Director Richard Linklater calls Mean Streets the patron saint of independent cinema. It’s easy to see why. From the rock ’n’ roll needle drops that send the narrative into another gear to the street-level story that feels pulled from the guts, the film put forward a bold new template for cinematic storytelling. And then there are the Scorsese hallmarks: character introductions punctuated by on-screen text, the sudden eruptions of violence that dissipate as quickly as they bubble up and extended moments of character interaction — often comical but with a sinister edge. Every frame feels like an urtext for cinema to come.

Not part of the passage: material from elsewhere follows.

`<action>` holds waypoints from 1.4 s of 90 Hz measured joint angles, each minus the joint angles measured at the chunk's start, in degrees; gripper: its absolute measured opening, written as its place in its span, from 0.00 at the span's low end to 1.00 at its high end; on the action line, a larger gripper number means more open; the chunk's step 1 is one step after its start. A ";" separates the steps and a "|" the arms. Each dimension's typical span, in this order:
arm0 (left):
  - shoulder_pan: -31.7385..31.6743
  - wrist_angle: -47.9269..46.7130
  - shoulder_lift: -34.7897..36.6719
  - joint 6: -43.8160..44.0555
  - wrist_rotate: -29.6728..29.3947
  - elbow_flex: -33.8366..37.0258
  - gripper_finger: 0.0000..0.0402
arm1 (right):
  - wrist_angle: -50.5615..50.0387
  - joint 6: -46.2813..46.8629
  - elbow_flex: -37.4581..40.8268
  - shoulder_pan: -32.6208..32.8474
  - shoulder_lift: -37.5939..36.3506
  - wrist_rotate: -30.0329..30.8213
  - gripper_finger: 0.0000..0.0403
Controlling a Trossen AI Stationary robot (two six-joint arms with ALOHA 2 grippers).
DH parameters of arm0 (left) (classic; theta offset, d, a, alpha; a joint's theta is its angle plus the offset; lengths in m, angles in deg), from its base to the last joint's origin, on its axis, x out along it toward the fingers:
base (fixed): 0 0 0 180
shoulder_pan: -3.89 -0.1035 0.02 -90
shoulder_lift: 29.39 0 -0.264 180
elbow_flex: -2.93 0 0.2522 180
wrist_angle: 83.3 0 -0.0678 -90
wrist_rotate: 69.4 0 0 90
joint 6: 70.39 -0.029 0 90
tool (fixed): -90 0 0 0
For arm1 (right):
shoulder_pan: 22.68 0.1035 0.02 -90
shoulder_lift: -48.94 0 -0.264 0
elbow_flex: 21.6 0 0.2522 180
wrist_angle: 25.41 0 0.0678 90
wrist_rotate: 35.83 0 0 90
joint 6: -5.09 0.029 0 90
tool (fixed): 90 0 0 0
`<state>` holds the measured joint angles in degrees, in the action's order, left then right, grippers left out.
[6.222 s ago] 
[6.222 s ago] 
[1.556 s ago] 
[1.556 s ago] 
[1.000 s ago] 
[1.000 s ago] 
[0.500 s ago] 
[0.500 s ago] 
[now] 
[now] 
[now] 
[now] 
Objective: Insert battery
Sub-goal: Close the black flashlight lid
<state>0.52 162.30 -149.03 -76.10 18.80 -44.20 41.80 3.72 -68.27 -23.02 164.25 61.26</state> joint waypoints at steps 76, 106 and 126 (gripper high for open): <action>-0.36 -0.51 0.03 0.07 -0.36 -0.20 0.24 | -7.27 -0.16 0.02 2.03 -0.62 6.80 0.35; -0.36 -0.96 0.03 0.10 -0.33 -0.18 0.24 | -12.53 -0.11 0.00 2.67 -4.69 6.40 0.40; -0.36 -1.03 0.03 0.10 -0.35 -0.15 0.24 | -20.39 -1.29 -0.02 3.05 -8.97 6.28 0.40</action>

But Scorsese can’t take all the credit: A great deal of Mean Streets’ success and legacy belongs to those in front of the camera. Scorsese wrote the part of Charlie, modeled after the director’s father, for Harvey Keitel — whom he worked with on Who’s That Knocking — and Keitel returns the favor in spades. Still, he’s almost consumed by Robert De Niro, who plays the troublesome and erratic Johnny Boy in this first of 10 collaborations with Scorsese. De Niro had been working for years in smaller films, but this showing started a string of performances that would vault him among the greatest.
All of this is on stunning display in Criterion’s newest UHD Blu-ray set. It’s been half a century since the Scorsese masterpiece debuted at the 1973 New York Film Festival, but the movie still pulses. And thanks to Criterion’s 4K digital restoration, it also looks spectacular. The set features a bevy of interviews, retrospectives and a video essay about the film that provides insight into the autobiographical details of the story, along with a renewed understanding of the themes that Scorsese — who turns 81 on Nov. 17 — established with Mean Streets and has been honing ever since. Fifty years have passed between his breakthrough sensation and his latest masterwork, Killers of the Flower Moon. What a phenomenal career.